|Title||Predicting nursing facility transition candidates using AID: a case study|
|Publication Type||Journal Article|
|Year of Publication||2007|
|Authors||James M.L, Wiley E., Fries B.E|
|Keywords||*Deinstitutionalization/td [Trends], *Disability Evaluation, *Forecasting, *Nursing Homes, Aged, Aged, 80 and over, Arkansas, Community Health Services, Databases as Topic, Female, Humans, Male, Mass Screening, Middle Aged, Organizational Case Studies, Pilot Projects|
PURPOSE: Although the nursing facility transition literature is growing, little research has analyzed the characteristics of individuals so assisted or compared participants to those who remain institutionalized. This article describes an analytic method that researchers can apply to address these knowledge gaps, using the Arkansas Passages nursing facility transition program as a case study.
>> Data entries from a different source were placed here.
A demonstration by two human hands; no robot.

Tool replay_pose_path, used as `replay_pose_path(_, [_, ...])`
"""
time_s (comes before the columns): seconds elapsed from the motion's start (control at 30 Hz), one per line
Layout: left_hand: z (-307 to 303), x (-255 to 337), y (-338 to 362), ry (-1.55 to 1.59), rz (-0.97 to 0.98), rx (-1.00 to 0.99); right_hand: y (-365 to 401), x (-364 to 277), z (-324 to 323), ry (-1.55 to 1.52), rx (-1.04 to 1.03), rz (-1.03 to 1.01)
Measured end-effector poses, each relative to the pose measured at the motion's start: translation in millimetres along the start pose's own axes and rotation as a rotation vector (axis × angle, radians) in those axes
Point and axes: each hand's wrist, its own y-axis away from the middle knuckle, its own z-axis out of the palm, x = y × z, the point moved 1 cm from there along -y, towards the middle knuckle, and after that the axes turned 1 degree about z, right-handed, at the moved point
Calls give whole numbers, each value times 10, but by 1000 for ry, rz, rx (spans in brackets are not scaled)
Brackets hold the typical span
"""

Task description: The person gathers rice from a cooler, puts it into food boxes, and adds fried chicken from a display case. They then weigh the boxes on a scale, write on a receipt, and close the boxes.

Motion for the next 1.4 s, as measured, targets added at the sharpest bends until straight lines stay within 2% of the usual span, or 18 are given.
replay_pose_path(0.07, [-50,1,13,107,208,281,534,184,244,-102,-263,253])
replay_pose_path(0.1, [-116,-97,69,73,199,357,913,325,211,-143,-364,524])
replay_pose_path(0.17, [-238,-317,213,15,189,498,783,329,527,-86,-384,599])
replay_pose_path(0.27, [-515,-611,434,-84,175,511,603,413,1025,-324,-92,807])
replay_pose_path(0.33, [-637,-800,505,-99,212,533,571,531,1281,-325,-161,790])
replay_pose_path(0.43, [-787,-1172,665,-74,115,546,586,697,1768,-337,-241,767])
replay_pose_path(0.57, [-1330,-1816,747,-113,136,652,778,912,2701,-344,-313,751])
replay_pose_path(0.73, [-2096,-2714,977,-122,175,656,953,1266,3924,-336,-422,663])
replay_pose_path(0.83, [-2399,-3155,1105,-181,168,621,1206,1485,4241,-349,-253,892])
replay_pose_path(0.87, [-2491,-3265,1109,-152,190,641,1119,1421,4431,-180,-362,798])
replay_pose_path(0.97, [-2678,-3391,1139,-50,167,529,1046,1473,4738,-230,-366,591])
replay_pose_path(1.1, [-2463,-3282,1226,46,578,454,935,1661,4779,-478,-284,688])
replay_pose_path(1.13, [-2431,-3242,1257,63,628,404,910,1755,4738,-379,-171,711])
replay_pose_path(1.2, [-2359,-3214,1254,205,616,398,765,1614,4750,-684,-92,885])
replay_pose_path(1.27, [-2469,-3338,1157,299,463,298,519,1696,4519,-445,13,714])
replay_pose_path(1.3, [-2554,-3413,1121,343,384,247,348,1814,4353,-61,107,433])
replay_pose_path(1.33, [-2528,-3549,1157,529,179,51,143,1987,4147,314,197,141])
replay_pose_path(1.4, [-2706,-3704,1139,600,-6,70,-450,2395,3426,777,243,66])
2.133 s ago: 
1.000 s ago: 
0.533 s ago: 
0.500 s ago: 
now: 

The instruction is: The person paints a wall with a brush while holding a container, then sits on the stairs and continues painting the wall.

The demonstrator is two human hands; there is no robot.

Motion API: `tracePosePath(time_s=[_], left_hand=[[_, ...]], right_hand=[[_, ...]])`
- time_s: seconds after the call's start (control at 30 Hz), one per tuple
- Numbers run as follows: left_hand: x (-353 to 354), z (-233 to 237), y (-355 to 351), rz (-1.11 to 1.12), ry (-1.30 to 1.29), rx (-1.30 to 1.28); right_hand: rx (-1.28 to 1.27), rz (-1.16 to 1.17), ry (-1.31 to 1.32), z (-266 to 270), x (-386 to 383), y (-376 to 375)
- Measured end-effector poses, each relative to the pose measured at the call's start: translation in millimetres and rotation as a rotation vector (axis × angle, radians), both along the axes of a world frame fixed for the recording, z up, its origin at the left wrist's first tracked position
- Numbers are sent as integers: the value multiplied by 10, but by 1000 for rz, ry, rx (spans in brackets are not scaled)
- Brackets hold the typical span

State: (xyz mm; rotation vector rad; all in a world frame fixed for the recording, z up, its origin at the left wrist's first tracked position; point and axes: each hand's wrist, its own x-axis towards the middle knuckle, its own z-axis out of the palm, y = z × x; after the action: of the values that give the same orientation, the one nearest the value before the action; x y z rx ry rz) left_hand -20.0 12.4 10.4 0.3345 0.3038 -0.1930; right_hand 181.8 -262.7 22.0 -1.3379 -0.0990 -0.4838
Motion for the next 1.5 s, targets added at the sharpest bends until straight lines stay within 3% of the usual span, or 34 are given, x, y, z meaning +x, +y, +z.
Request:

DESIGN AND METHODS: This study employed Arkansas Minimum Data Set 2.0 data for 111 transitioned individuals, a derivation sample of 1,000 other residents, and a validation sample of all residents from the transitioned individuals' nursing facilities. Tree classification techniques identified distinct groups of transitioned and nontransitioned residents. RESULTS: Nearly two thirds of transitionees were part of a group comprising only 1.5% of all Arkansas nursing facility residents. Five characteristics identified this group: age, day of stay (i.e., current day of stay at the time of the assessment), having hemiplegia/paraplegia, cognitive impairment level, and classification into one of eight Resource Utilization Groups (RUG-III) case-mix groups associated with the least nursing staff time. Another group containing 92% of the transitionees comprised 22% of all residents. Two characteristics identified this group: being younger than age 65 or being in the eight low-resource RUG-III groups. IMPLICATIONS: Given that the majority of individuals assisted by this pilot represent a small and unusual nursing facility subpopulation, policy makers may wish to exercise caution in utilizing these data to forecast future transition populations, costs, or outcomes. Replicating this analysis using additional states' data could increase understanding about the characteristics of those assisted across transition programs and could help construct a more robust definition of what constitutes a transition success.